Work required:
All of the data must be returned word for word.

Dataset extract:
Segment Open

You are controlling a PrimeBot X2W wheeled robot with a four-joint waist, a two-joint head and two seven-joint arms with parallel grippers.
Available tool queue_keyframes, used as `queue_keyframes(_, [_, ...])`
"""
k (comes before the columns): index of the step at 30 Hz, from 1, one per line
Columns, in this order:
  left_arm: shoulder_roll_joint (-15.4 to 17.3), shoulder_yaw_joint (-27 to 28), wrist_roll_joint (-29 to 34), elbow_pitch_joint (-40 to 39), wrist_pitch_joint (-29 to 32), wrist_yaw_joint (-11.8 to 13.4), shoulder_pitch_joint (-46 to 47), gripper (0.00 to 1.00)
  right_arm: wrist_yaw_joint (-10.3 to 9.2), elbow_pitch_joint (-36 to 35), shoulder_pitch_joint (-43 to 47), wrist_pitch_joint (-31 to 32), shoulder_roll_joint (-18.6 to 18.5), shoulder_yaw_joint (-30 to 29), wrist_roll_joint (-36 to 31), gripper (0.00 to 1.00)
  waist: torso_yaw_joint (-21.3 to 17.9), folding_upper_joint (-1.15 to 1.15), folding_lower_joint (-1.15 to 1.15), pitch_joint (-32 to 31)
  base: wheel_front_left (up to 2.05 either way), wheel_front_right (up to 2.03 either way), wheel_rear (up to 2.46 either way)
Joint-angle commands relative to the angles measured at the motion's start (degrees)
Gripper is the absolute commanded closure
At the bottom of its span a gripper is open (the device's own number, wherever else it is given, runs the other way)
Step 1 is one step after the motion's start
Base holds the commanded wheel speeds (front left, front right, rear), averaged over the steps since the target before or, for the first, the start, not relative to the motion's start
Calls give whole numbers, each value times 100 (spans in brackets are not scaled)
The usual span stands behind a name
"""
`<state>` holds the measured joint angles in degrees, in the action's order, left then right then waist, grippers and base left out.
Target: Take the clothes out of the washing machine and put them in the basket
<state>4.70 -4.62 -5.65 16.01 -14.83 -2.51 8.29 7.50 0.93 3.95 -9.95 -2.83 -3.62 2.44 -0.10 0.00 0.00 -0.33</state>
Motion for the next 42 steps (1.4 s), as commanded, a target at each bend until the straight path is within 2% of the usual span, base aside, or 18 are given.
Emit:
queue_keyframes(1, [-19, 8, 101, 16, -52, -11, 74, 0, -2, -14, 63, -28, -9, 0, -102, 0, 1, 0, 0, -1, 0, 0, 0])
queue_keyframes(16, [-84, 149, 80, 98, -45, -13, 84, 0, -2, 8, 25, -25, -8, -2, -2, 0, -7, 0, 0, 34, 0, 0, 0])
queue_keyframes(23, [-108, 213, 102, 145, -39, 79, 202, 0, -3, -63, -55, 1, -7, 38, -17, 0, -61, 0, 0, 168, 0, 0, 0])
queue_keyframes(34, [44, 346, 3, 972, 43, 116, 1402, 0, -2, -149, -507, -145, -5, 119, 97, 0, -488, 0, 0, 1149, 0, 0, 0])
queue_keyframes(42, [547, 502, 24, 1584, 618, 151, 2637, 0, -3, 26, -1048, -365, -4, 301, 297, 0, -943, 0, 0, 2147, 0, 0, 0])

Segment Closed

Response area:
You are controlling a PrimeBot X2W wheeled robot with a four-joint waist, a two-joint head and two seven-joint arms with parallel grippers.
Available tool queue_keyframes, used as `queue_keyframes(_, [_, ...])`
"""
k (comes before the columns): index of the step at 30 Hz, from 1, one per line
Columns, in this order:
  left_arm: shoulder_roll_joint (-15.4 to 17.3), shoulder_yaw_joint (-27 to 28), wrist_roll_joint (-29 to 34), elbow_pitch_joint (-40 to 39), wrist_pitch_joint (-29 to 32), wrist_yaw_joint (-11.8 to 13.4), shoulder_pitch_joint (-46 to 47), gripper (0.00 to 1.00)
  right_arm: wrist_yaw_joint (-10.3 to 9.2), elbow_pitch_joint (-36 to 35), shoulder_pitch_joint (-43 to 47), wrist_pitch_joint (-31 to 32), shoulder_roll_joint (-18.6 to 18.5), shoulder_yaw_joint (-30 to 29), wrist_roll_joint (-36 to 31), gripper (0.00 to 1.00)
  waist: torso_yaw_joint (-21.3 to 17.9), folding_upper_joint (-1.15 to 1.15), folding_lower_joint (-1.15 to 1.15), pitch_joint (-32 to 31)
  base: wheel_front_left (up to 2.05 either way), wheel_front_right (up to 2.03 either way), wheel_rear (up to 2.46 either way)
Joint-angle commands relative to the angles measured at the motion's start (degrees)
Gripper is the absolute commanded closure
At the bottom of its span a gripper is open (the device's own number, wherever else it is given, runs the other way)
Step 1 is one step after the motion's start
Base holds the commanded wheel speeds (front left, front right, rear), averaged over the steps since the target before or, for the first, the start, not relative to the motion's start
Calls give whole numbers, each value times 100 (spans in brackets are not scaled)
The usual span stands behind a name
"""
`<state>` holds the measured joint angles in degrees, in the action's order, left then right then waist, grippers and base left out.
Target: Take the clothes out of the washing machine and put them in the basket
<state>4.70 -4.62 -5.65 16.01 -14.83 -2.51 8.29 7.50 0.93 3.95 -9.95 -2.83 -3.62 2.44 -0.10 0.00 0.00 -0.33</state>
Motion for the next 42 steps (1.4 s), as commanded, a target at each bend until the straight path is within 2% of the usual span, base aside, or 18 are given.
Emit:
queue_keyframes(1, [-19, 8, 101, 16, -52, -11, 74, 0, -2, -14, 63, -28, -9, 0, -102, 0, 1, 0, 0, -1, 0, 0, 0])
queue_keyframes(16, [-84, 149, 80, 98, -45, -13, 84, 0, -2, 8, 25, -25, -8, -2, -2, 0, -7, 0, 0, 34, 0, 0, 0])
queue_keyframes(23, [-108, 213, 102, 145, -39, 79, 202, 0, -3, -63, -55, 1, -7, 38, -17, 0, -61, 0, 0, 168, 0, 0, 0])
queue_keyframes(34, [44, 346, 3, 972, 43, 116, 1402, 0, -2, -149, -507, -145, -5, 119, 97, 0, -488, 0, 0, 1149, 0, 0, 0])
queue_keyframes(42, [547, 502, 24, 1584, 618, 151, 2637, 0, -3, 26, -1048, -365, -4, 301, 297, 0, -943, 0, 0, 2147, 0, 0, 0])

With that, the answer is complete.